# Problem
Extract from the entries below, exactly as given, only the lines from the line containing "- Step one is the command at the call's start" to the line containing "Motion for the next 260", both lines included.

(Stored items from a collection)
* * * * *
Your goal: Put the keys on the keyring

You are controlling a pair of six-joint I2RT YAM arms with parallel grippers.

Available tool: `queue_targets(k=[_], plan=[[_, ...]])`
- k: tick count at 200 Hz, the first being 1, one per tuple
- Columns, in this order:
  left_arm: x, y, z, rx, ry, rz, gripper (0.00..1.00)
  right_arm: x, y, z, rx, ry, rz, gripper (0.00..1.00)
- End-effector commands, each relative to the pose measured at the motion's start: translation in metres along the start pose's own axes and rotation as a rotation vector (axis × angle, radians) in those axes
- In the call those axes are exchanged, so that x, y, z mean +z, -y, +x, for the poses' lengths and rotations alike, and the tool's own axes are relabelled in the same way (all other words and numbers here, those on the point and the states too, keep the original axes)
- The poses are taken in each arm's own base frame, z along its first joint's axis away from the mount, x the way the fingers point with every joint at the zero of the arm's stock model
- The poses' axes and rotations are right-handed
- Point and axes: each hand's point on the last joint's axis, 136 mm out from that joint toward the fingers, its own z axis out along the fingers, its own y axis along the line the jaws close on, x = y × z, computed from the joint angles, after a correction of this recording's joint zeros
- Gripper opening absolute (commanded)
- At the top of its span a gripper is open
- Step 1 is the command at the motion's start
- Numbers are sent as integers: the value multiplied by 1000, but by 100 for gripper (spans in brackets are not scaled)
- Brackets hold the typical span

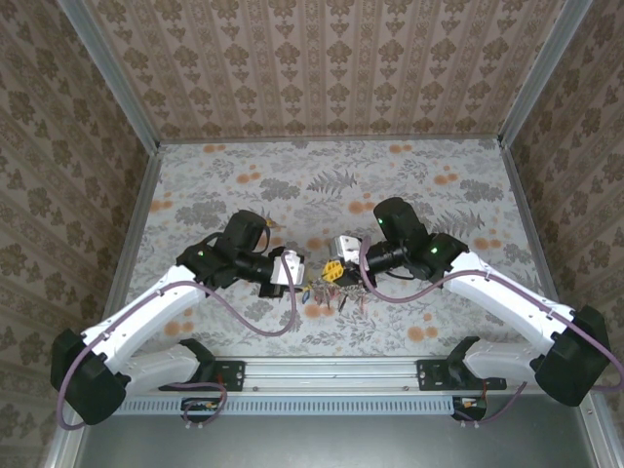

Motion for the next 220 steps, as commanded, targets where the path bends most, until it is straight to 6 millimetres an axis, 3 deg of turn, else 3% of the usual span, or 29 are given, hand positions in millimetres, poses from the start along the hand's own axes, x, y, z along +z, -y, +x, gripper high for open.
queue_targets(k=[1, 78, 220], plan=[[-10, -5, -30, 85, 95, 9, 0, 1, -19, 4, -33, -30, -92, 0], [-13, 0, -30, 143, 73, 46, 0, 4, -34, 22, -115, -153, -143, 0], [-7, 3, -29, 236, 63, 80, 0, 25, -43, 4, -68, -69, -273, 0]])
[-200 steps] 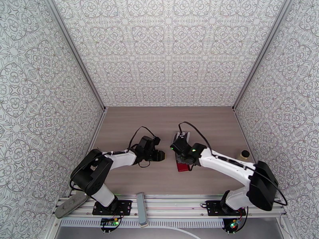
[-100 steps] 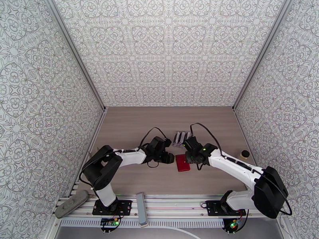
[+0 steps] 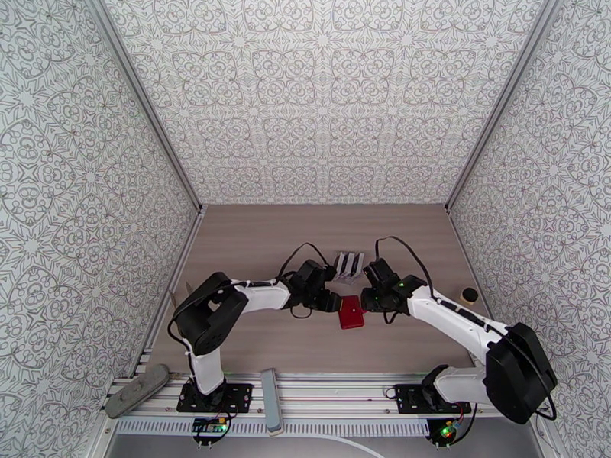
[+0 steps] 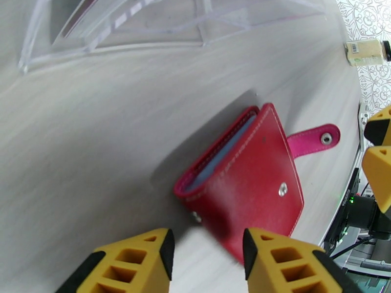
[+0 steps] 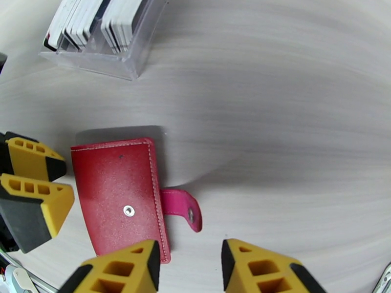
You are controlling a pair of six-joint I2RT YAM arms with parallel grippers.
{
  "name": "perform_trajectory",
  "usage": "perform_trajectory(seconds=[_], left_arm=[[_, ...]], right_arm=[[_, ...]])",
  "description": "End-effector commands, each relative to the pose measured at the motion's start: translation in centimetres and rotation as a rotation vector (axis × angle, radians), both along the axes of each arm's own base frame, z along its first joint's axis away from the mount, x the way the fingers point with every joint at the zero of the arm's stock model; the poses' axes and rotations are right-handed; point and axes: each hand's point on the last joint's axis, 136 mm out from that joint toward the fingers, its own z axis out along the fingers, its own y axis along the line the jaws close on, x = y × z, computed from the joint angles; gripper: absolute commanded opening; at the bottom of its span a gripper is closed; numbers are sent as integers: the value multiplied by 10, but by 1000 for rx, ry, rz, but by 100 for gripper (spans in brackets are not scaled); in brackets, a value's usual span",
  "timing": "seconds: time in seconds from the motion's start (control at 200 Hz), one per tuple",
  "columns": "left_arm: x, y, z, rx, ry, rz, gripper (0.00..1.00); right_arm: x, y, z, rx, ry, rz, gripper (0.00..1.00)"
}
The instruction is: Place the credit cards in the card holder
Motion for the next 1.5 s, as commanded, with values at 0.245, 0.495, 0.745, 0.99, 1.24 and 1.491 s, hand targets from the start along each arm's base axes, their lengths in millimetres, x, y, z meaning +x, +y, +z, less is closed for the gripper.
perform_trajectory(seconds=[0.245,0.495,0.745,0.99,1.24,1.491], left_arm=[[-3,-8,-10,11,25,-60,43],[-1,-7,-15,19,24,-63,42],[0,-10,-17,16,28,-70,41],[0,-9,-19,20,32,-67,41],[0,-8,-21,21,39,-62,41],[1,-7,-21,18,41,-59,41]], right_arm=[[-1,-2,-14,21,38,2,32],[-1,-5,-24,25,62,-9,27],[0,-6,-27,44,66,-7,24],[1,-6,-29,58,71,-4,20],[1,-6,-28,64,73,-2,17],[1,-4,-28,71,78,6,14]])
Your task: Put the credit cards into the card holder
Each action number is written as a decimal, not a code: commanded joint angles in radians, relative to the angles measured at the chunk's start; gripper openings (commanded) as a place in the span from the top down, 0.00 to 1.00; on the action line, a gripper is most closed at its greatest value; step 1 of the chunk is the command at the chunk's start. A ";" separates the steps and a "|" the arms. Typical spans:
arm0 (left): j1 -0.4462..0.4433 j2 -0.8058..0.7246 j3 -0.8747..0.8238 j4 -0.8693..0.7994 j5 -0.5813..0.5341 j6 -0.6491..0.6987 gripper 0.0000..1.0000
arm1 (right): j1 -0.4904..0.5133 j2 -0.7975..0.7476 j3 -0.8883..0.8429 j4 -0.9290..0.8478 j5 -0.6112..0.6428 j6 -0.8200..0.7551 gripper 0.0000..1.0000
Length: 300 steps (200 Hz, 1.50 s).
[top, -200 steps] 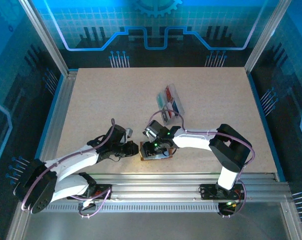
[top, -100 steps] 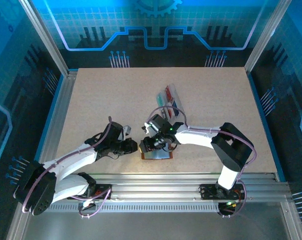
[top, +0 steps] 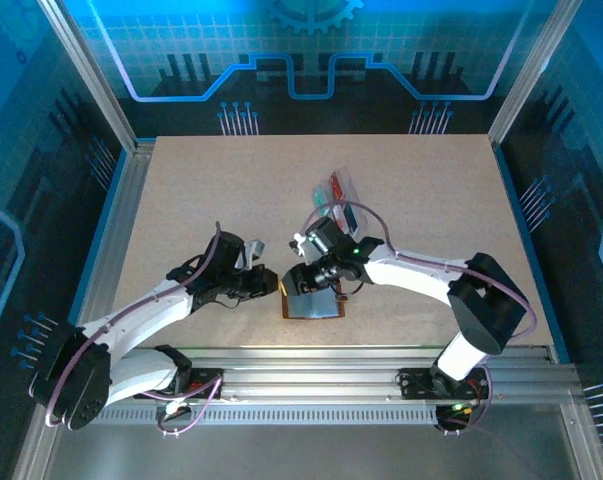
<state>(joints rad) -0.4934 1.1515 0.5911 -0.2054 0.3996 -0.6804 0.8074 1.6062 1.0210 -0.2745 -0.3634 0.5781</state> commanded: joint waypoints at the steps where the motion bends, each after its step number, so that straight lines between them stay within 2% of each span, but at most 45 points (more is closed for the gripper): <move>1: 0.000 0.034 0.047 -0.021 0.048 0.013 0.84 | -0.045 -0.071 -0.012 -0.082 0.063 -0.039 0.54; 28: -0.037 0.101 0.081 0.003 0.048 0.016 0.84 | -0.102 -0.134 0.021 -0.225 0.266 -0.074 0.45; 44: -0.071 0.149 0.104 0.023 0.042 0.016 0.85 | -0.140 -0.163 0.057 -0.306 0.409 -0.092 0.36; 70: -0.114 0.228 0.122 0.066 0.029 0.013 0.86 | -0.197 -0.157 0.138 -0.395 0.636 -0.129 0.30; 113: -0.138 0.325 0.118 0.113 0.016 0.014 0.87 | -0.257 -0.015 0.296 -0.463 0.819 -0.182 0.27; 193: -0.139 0.358 0.049 0.136 -0.026 0.031 0.87 | -0.265 0.266 0.541 -0.519 0.934 -0.256 0.25; 262: -0.138 0.390 0.023 0.176 -0.018 0.024 0.88 | -0.251 0.357 0.575 -0.535 1.024 -0.270 0.26; 300: -0.139 0.392 0.015 0.185 -0.018 0.020 0.88 | -0.249 0.353 0.569 -0.532 1.043 -0.271 0.32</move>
<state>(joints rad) -0.6266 1.5311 0.6254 -0.0372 0.3862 -0.6735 0.5552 1.9530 1.5661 -0.7776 0.6266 0.3126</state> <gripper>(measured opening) 0.125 0.703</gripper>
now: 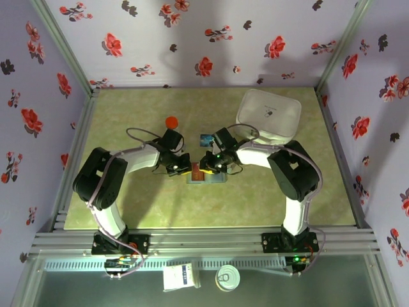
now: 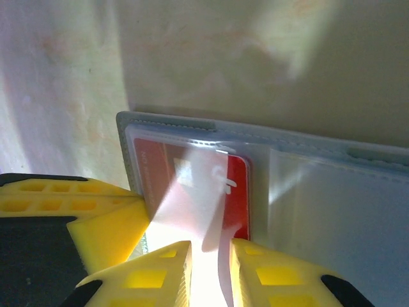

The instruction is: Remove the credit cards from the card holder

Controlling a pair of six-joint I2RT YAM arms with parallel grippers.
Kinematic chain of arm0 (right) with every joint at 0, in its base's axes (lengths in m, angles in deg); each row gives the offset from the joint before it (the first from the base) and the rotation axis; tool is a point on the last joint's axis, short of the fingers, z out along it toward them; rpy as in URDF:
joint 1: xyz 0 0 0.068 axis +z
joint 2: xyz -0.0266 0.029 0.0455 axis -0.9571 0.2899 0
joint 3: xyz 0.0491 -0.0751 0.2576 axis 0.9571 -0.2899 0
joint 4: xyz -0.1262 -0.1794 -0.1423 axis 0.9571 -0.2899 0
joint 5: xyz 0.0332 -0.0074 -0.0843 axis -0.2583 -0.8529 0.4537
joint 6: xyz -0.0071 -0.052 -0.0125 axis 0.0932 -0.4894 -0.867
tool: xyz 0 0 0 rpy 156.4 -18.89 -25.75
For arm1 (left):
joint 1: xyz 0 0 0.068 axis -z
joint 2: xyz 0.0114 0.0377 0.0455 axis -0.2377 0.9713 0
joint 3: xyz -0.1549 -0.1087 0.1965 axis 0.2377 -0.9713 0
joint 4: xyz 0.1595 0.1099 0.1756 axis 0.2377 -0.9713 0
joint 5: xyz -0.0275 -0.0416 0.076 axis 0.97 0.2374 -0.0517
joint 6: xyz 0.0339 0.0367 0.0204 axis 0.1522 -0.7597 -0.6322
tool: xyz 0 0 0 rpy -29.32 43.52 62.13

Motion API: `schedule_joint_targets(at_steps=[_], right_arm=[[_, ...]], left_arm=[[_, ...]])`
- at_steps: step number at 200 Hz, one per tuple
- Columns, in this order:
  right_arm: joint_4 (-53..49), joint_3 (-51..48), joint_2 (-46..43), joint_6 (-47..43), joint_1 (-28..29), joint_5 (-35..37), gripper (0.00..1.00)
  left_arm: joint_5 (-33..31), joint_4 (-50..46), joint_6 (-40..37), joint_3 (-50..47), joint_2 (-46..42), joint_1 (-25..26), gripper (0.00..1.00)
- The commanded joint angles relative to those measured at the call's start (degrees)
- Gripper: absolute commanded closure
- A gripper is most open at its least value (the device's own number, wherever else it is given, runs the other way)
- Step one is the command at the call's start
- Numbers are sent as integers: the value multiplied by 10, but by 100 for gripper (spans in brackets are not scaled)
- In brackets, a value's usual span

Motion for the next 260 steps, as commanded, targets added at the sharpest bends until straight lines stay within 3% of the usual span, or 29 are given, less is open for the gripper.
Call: schedule_joint_targets(at_steps=[1,34,83,190,260], right_arm=[[10,15,16,3,8,-21,79],[2,15,16,-1,9,-20,82],[-103,32,-3,-44,10,70,77],[-76,20,-57,-32,9,63,75],[-67,-7,-77,-25,-5,66,75]], left_arm=[[-6,-15,-15,-1,13,-3,100],[-6,-16,-15,1,12,-3,100],[-8,-20,-18,3,7,-3,98],[-9,-49,-18,34,-27,3,97],[-24,-53,-21,54,9,29,100]])
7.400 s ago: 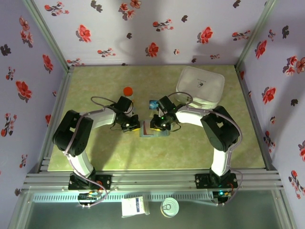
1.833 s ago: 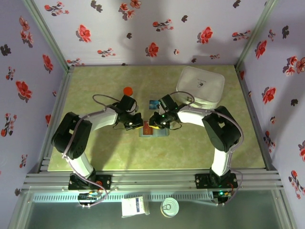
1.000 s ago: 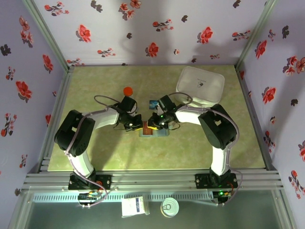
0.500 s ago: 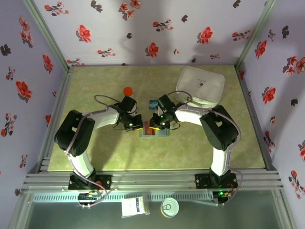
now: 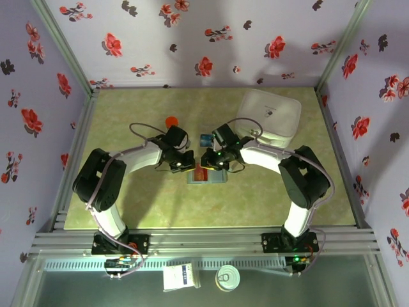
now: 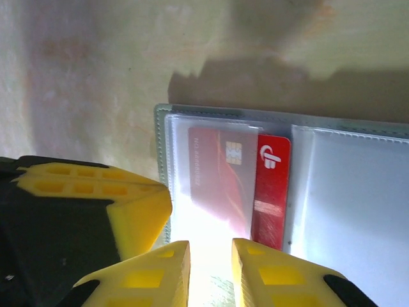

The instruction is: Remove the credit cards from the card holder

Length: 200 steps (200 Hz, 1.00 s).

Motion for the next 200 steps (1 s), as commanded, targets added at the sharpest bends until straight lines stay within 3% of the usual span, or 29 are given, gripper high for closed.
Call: schedule_joint_targets(at_steps=[1,154,200], right_arm=[[4,-16,-10,5,-8,12,75],[61,-34,57,9,-15,-42,74],[98,-49,36,23,-15,-55,77]], left_arm=[[-15,-19,-12,11,17,3,100],[-36,-32,-22,-1,38,3,100],[-36,-33,-22,2,39,3,100]])
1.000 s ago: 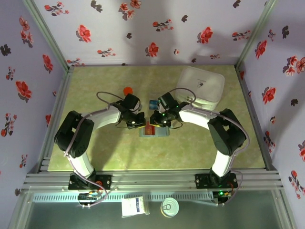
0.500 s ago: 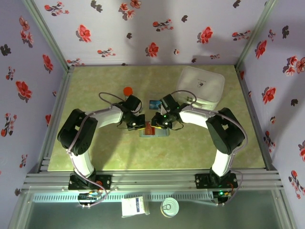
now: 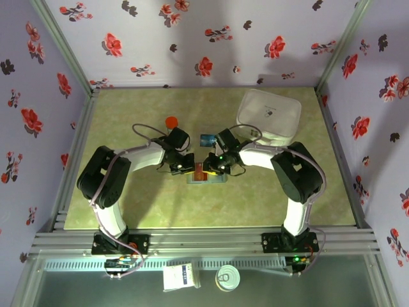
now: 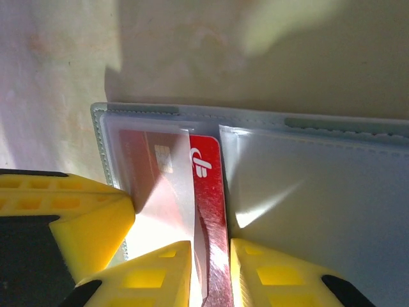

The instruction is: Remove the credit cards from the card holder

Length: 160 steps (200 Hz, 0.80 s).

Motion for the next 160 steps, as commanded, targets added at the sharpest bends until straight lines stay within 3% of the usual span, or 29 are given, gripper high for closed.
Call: schedule_joint_targets(at_steps=[1,108,160], right_arm=[[28,-10,-8,12,-2,-15,77],[21,-31,-47,8,-8,9,92],[-52,-41,-103,-31,-34,40,95]], left_arm=[[-18,-24,-16,1,13,1,100],[-17,-26,-17,-1,12,0,100],[-15,-29,-19,5,9,-1,100]])
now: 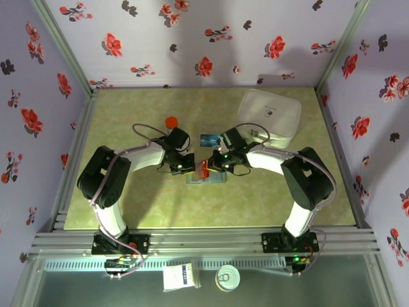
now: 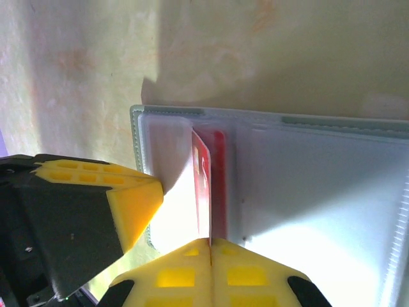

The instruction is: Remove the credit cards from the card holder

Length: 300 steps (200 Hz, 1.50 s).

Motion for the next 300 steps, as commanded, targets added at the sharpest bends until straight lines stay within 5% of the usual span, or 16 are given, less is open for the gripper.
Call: schedule_joint_targets(at_steps=[1,82,191,300], right_arm=[[-54,-8,-34,-31,-12,33,95],[-220,81,-80,-230,-17,120,100],[-342,292,-3,-756,-33,215,100],[-494,645,250,-890,-66,157,100]], left_arm=[[-15,-29,-16,5,8,-1,100],[11,-10,-6,7,-26,-2,96],[-9,-17,-3,-53,-92,-35,91],[-8,-15,12,-91,-111,-44,90]])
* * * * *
# Your response
- Step one is the command at the call's start
- Numbers are sent as integers: the value multiplied by 10, but by 100 for gripper (spans in brackets are not scaled)
- In brackets, a value's usual span

Motion for the next 260 steps, as commanded, targets added at the sharpest bends until straight lines stay within 3% of the usual span, or 29 are given, less is open for the gripper.

At this stage, the exercise is finished.